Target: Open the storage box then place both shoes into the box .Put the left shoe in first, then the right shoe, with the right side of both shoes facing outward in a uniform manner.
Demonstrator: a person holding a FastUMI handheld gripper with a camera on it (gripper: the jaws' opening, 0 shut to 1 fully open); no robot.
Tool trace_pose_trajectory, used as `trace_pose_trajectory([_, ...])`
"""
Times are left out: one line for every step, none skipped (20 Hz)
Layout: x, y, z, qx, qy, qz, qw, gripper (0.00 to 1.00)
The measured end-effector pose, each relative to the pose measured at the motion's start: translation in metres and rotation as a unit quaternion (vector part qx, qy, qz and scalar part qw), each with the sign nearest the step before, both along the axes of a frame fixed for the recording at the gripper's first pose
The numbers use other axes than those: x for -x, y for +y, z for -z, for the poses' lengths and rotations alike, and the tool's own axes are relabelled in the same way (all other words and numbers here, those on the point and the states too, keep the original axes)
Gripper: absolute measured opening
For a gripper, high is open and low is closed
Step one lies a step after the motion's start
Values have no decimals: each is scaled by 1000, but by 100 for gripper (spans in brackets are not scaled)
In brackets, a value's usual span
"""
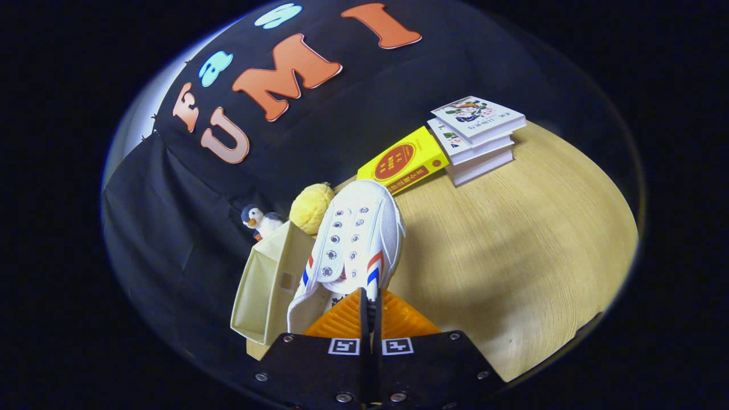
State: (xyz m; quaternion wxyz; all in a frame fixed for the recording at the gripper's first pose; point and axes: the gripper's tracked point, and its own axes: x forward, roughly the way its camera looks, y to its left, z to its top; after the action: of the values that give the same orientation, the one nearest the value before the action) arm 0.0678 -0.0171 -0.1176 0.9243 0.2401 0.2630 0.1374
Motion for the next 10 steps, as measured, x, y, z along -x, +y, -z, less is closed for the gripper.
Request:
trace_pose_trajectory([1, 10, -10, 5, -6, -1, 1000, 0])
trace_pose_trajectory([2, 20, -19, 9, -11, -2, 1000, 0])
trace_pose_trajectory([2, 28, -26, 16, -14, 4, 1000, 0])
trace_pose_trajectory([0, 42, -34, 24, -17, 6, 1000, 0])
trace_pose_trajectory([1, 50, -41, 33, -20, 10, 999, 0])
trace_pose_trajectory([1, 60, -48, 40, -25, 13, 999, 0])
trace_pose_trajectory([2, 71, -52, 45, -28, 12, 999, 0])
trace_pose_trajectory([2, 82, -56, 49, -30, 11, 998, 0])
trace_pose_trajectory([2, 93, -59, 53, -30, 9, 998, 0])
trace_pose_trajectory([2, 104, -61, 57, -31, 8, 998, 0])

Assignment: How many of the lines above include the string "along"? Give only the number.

Solved exercise: 2